Required work: Could you set down exactly the lines in the records below between the line holding "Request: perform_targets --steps" and the line holding "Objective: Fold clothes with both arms", inclusive?

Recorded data
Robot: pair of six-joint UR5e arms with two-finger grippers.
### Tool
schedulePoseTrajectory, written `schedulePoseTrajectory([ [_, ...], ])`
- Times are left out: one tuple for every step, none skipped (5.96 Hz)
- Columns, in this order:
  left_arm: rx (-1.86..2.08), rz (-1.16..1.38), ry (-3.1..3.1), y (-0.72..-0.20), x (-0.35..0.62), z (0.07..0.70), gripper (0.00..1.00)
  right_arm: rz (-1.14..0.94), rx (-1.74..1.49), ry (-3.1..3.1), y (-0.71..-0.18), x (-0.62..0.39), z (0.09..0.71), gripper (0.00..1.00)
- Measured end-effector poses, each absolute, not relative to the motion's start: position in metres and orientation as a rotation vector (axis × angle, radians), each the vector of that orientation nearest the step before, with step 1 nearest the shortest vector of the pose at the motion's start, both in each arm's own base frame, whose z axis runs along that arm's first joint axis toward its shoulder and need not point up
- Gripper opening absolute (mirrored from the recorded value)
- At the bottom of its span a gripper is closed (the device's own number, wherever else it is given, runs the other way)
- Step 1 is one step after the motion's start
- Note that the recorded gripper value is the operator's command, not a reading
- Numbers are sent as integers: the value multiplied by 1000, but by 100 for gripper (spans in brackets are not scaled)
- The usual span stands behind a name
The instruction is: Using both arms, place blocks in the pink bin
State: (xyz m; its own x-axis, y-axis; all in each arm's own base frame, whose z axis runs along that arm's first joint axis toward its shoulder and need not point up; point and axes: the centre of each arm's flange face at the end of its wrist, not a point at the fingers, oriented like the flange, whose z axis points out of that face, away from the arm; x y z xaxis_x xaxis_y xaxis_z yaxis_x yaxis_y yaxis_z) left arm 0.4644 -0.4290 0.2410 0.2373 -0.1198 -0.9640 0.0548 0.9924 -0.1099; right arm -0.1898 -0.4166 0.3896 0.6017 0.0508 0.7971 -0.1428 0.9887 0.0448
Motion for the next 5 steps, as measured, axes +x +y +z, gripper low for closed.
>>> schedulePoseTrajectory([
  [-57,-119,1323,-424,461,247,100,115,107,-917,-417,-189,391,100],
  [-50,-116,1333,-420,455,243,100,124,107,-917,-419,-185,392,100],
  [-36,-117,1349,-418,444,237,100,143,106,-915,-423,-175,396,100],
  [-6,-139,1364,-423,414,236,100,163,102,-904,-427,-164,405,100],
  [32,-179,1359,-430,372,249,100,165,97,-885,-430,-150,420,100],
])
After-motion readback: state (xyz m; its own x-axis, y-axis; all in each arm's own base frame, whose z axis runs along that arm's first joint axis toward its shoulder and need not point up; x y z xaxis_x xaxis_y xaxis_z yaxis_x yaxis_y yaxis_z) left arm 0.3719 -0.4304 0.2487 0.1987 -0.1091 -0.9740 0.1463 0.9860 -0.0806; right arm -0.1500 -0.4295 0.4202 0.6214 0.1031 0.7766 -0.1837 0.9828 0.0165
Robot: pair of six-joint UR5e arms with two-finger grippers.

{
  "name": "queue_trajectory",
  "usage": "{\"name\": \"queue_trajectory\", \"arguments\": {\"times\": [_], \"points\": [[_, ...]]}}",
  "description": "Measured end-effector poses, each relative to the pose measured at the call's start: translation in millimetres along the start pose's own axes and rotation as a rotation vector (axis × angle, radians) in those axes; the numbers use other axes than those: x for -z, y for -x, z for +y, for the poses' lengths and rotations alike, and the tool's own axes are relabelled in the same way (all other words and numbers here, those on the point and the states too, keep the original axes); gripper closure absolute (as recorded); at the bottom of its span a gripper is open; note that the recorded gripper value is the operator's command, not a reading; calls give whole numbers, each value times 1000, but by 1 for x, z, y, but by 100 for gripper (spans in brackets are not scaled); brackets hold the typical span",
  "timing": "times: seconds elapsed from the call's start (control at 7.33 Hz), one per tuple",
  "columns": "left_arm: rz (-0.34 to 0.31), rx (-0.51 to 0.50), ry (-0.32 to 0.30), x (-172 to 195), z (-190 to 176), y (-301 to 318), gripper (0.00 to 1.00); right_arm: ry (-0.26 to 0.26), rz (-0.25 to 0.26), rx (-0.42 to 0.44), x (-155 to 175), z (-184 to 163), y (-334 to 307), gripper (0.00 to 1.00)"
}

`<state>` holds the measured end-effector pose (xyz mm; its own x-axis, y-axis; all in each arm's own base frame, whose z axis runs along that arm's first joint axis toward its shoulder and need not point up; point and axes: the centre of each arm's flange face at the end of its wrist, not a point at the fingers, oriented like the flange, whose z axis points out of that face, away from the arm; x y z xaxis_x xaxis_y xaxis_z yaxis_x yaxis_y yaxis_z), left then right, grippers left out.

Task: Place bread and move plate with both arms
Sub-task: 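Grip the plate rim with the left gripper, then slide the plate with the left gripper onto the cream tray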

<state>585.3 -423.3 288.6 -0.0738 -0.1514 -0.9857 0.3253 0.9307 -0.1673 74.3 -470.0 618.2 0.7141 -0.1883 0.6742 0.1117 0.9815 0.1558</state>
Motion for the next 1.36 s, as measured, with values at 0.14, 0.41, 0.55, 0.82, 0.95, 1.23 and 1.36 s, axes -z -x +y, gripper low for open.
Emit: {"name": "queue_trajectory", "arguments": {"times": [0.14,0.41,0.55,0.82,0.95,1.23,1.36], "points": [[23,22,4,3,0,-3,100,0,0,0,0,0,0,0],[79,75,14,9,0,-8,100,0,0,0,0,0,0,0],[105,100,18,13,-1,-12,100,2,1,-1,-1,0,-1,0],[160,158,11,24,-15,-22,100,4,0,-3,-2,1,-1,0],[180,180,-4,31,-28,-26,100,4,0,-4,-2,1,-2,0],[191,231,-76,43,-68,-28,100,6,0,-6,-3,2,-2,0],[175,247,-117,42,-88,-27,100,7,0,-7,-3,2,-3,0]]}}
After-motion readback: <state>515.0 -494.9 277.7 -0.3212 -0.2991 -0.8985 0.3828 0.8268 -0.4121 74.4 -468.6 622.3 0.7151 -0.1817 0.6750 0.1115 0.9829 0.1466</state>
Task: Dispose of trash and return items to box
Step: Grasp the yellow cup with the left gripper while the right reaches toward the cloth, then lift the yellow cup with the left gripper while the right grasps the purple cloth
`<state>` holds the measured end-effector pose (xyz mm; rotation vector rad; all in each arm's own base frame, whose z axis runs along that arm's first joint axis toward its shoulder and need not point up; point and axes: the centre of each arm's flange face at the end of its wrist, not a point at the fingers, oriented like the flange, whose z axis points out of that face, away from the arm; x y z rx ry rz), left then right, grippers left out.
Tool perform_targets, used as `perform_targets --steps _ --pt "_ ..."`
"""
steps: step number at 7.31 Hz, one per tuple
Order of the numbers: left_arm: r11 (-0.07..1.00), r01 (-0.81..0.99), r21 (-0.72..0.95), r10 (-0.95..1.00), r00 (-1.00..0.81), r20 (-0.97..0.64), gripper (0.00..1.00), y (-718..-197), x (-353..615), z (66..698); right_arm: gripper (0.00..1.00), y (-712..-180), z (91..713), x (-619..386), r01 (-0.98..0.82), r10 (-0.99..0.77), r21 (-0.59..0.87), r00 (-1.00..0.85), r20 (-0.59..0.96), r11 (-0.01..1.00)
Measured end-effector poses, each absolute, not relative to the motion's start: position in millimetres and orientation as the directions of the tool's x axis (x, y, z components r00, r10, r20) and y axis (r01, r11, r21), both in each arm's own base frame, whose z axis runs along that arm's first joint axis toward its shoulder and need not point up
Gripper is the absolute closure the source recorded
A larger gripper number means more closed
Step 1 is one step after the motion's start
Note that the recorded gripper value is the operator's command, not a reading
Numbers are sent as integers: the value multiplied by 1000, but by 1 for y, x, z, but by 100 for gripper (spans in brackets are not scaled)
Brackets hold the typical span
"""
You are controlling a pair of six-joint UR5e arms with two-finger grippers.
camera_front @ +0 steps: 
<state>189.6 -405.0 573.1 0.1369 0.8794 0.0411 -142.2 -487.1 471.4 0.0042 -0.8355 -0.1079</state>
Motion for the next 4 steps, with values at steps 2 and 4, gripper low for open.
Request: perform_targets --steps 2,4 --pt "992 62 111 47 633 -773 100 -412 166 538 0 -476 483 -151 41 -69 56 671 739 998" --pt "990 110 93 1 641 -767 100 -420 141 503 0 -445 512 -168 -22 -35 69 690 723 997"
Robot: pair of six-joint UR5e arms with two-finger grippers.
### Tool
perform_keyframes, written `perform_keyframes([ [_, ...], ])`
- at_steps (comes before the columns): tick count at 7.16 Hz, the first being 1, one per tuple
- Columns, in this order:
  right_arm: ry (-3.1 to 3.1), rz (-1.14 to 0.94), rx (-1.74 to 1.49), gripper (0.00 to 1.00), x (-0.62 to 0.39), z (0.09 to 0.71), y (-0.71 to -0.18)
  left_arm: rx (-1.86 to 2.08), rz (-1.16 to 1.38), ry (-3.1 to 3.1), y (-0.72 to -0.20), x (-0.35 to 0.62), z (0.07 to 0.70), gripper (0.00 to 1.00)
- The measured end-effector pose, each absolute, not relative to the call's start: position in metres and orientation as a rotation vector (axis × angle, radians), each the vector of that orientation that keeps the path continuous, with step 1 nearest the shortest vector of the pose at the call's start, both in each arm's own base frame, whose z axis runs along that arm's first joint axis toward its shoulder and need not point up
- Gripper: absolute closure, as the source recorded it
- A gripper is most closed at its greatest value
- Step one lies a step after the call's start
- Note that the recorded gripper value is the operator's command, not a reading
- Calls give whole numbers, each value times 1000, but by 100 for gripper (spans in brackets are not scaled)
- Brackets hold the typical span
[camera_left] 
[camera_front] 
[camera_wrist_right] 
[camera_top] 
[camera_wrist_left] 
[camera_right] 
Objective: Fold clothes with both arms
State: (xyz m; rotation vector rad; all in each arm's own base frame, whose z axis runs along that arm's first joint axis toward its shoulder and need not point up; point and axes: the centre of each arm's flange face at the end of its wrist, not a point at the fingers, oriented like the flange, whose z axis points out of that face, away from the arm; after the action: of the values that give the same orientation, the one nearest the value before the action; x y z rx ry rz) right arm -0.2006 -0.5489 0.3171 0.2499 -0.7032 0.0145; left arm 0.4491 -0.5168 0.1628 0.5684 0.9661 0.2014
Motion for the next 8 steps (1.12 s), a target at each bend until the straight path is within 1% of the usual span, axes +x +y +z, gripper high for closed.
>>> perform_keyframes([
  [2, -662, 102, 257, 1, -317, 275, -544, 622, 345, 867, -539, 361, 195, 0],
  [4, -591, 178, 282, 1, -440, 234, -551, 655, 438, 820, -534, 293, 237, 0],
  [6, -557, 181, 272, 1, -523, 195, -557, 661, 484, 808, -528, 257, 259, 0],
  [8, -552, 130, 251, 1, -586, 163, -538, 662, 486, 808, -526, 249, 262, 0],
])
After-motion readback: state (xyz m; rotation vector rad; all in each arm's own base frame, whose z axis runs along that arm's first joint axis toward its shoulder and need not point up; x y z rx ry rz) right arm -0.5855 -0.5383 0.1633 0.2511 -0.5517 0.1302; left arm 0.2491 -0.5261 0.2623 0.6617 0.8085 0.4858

Answer below:
Request: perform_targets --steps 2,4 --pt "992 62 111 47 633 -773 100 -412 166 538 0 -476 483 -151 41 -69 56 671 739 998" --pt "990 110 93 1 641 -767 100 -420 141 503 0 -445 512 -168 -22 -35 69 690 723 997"
Robot: pair of six-joint UR5e arms with two-finger grippers.
### Tool
perform_keyframes, written `perform_keyframes([ [_, ...], ])`
- at_steps (comes before the columns): tick count at 7.16 Hz, the first being 1, one per tuple
- Columns, in this order:
  right_arm: ry (-3.1 to 3.1), rz (-1.14 to 0.94), rx (-1.74 to 1.49), gripper (0.00 to 1.00), x (-0.62 to 0.39), z (0.09 to 0.71), y (-0.71 to -0.18)
  left_arm: rx (-1.86 to 2.08), rz (-1.16 to 1.38), ry (-3.1 to 3.1), y (-0.72 to -0.20), x (-0.35 to 0.62), z (0.07 to 0.70), gripper (0.00 to 1.00)
- The measured end-effector pose, each absolute, not relative to the call's start: position in metres and orientation as a rotation vector (axis × angle, radians), each the vector of that orientation that keeps the path continuous, with step 1 nearest the shortest vector of the pose at the call's start, both in each arm's own base frame, whose z axis runs along that arm's first joint axis toward its shoulder and need not point up
- Gripper: absolute closure, as the source recorded it
- A gripper is most closed at its greatest value
- Step one lies a step after the call's start
- Note that the recorded gripper value is the operator's command, not a reading
- Calls give whole numbers, each value times 1000, but by 100 for gripper (spans in brackets are not scaled)
- Brackets hold the typical span
[camera_left] 
[camera_front] 
[camera_wrist_right] 
[camera_top] 
[camera_wrist_left] 
[camera_right] 
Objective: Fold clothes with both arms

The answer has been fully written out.